YOUR TASK
Every line holding the word "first" should be copied from the material.

DATASET EXCERPT
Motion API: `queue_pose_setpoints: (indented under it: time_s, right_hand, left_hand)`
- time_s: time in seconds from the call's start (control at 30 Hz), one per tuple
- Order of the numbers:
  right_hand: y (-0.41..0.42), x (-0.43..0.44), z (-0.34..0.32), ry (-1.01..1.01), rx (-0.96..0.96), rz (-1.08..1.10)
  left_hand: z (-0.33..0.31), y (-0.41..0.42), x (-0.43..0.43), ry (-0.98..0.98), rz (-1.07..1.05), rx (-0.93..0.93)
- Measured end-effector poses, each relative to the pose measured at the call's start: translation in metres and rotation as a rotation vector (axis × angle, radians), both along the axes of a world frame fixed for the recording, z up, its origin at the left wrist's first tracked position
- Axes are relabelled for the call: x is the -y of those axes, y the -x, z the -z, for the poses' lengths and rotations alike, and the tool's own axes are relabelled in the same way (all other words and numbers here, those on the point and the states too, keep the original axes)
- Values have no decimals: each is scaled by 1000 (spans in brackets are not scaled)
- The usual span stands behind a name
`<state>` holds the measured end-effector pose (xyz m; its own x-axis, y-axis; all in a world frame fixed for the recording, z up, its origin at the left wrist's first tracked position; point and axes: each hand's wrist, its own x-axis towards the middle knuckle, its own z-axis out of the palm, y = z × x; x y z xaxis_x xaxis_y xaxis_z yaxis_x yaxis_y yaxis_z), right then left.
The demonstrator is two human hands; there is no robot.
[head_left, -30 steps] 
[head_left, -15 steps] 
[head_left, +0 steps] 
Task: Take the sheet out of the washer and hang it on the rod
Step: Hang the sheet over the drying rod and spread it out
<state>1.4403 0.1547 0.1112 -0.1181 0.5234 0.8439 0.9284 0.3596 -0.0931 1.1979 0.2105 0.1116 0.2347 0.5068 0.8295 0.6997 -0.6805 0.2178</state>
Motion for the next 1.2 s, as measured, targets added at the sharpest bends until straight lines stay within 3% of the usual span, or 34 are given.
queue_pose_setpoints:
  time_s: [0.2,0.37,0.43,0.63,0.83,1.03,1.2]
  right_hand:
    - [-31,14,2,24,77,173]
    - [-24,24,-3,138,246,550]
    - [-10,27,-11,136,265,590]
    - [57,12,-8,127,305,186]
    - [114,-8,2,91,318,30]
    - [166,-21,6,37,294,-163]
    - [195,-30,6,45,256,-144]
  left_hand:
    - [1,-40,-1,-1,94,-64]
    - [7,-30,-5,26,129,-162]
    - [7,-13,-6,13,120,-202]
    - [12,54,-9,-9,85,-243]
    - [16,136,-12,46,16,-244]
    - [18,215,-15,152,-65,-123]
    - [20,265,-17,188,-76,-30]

RESPONSE
- Measured end-effector poses, each relative to the pose measured at the call's start: translation in metres and rotation as a rotation vector (axis × angle, radians), both along the axes of a world frame fixed for the recording, z up, its origin at the left wrist's first tracked position
`<state>` holds the measured end-effector pose (xyz m; its own x-axis, y-axis; all in a world frame fixed for the recording, z up, its origin at the left wrist's first tracked position; point and axes: each hand's wrist, its own x-axis towards the middle knuckle, its own z-axis out of the palm, y = z × x; x y z xaxis_x xaxis_y xaxis_z yaxis_x yaxis_y yaxis_z), right then left.

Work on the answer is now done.